Because removal jurisdiction raises significant federalism concerns, federal courts are directed to construe removal statutes strictly. See Shamrock Oil & Gas Corp. v. Sheets, 313 U.S. 100, 108-09, [61 S.Ct. 868, 85 L.Ed. 1214] (1941). Indeed, all doubts about jurisdiction should be resolved in favor of remand to state court. See Burns v. Windsor Ins. Co., 31 F.3d 1092, 1095 (11th Cir.1994) (citing Boyer v. Snap-on Tools Corp., 913 F.2d 108 (3d Cir.1990); Coker v. Amoco Oil Co., 709 F.2d 1433 (11th Cir. 1983)). A presumption in favor of remand is necessary because if a federal court reaches the merits of a pending motion in a removed case where subject matter jurisdiction may be lacking it deprives a state court of its right under the Constitution to resolve controversies in its own courts. For example, in Marathon Oil, the district court dismissed an action on removal from state court for want of personal jurisdiction before reaching the issue of subject matter jurisdiction. 145 F.3d at 215. On rehearing en banc, the Fifth Circuit held that the district court erred in failing to first examine its subject matter jurisdiction and, because jurisdiction was in fact lacking, in failing to remand to state court. See id. at 220. The court reasoned that such an approach "accords the proper respect to the state courts, as the residual courts of general jurisdiction, to make the personal jurisdiction inquiry when [federal courts] lack either constitutional or statutory subject-matter jurisdiction over a removed case." Id.; see also Bromwell, 115 F.3d at 214 (noting that justiciability is a matter for the state court to decide where case should have been remanded to state court for lack of subject matter jurisdiction rather than dismissed); Smith, 23 F.3d at 1139 (declining to speculate on issue of state law where case should have been remanded to state court for lack of subject matter jurisdiction rather than dismissed).

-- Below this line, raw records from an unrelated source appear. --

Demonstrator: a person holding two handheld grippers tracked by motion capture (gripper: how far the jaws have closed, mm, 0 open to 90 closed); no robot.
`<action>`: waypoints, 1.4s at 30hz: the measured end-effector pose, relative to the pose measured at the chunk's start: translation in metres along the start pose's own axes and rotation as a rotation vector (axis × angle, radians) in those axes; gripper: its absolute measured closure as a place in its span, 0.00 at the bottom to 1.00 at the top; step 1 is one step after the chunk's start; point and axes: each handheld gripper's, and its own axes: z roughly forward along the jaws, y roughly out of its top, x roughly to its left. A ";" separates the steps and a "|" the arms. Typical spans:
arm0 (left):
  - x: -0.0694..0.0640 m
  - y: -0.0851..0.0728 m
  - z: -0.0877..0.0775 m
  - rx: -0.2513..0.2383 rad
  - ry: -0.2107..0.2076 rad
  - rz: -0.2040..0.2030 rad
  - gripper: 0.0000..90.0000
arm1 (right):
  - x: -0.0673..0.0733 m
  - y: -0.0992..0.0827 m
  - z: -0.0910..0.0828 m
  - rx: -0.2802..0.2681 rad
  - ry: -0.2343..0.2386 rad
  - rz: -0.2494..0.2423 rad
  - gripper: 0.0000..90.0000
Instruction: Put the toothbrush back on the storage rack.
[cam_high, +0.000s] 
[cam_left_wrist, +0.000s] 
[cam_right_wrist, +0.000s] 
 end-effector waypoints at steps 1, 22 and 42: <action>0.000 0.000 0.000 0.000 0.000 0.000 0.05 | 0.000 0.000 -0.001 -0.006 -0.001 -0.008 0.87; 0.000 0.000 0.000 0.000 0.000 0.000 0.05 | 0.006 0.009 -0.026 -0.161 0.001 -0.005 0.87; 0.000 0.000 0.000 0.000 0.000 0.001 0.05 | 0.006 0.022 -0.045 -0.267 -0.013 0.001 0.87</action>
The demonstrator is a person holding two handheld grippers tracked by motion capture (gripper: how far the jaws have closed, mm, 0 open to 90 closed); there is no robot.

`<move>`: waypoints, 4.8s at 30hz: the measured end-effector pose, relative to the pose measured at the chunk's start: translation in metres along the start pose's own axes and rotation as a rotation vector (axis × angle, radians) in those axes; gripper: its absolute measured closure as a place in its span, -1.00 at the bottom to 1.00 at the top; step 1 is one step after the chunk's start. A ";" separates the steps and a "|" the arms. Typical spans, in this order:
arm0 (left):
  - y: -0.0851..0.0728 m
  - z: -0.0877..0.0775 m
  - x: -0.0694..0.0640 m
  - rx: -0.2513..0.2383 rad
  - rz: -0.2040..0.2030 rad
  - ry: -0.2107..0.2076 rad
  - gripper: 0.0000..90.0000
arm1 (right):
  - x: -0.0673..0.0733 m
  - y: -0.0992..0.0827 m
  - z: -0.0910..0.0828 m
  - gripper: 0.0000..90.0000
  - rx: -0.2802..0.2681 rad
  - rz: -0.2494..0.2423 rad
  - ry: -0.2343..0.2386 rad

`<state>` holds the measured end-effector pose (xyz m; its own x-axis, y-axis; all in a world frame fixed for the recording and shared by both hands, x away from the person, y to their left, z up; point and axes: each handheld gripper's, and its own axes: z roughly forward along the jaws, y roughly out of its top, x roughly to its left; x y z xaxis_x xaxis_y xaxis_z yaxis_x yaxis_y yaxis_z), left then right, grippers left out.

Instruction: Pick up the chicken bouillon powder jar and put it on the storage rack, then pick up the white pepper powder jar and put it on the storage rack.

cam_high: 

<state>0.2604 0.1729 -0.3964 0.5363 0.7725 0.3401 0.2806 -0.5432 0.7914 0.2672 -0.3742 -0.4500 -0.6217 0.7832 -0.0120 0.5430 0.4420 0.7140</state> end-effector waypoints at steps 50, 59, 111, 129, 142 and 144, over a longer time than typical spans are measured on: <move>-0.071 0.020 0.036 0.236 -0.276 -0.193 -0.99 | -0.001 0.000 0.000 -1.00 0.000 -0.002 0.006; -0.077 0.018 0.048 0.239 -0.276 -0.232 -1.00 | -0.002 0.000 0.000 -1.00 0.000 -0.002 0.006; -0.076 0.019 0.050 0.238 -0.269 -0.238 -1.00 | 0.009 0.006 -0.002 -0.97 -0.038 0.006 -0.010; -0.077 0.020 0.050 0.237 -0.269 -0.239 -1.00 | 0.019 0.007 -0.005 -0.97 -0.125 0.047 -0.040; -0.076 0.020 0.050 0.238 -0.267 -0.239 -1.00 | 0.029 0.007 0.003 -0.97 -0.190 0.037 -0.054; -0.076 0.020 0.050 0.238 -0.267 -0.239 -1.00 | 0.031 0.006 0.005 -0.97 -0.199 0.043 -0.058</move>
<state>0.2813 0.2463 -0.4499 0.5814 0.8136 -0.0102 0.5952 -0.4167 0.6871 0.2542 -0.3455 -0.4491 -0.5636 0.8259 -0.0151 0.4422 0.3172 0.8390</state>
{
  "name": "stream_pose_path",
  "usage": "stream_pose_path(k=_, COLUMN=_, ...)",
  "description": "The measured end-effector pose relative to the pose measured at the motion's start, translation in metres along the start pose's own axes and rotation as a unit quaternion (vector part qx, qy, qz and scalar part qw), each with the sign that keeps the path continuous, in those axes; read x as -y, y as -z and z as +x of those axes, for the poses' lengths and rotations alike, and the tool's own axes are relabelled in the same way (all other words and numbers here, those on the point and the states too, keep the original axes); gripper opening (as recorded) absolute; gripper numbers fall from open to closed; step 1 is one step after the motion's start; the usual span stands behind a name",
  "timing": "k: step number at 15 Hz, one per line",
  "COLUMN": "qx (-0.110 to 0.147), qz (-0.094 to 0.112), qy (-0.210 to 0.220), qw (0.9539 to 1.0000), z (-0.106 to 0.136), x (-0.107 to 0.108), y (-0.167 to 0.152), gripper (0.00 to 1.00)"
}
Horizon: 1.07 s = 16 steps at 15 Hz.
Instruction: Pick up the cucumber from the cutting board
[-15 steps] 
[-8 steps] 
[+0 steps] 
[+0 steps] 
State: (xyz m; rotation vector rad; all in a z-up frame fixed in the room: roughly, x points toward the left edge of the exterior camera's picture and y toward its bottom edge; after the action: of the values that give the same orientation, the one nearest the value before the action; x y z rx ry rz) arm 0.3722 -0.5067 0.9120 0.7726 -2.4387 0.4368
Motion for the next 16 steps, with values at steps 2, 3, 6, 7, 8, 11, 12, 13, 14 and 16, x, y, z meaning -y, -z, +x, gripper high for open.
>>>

The facts essential to resolving whether this action should be remanded to state court are relatively uncomplicated. On May 27,1998, the plaintiff, William Wynn ("Wynn"), as a relator for the State of Alabama,3 filed an application for writ of quo warranto in the Circuit Court of Jefferson County, Alabama, against the defendant tobacco companies, pursuant to the State of Alabama's quo warranto provision, § 6-6-590, Alabama Code of 1975.4 The relief originally sought by the plaintiff was the revocation of the defendants' corporate charters. The reason for granting this relief originally asserted by the plaintiff was that the defendants had violated a litany of Alabama statutes and had committed a host of Alabama common law torts in the course of their sale of tobacco products within the State of Alabama.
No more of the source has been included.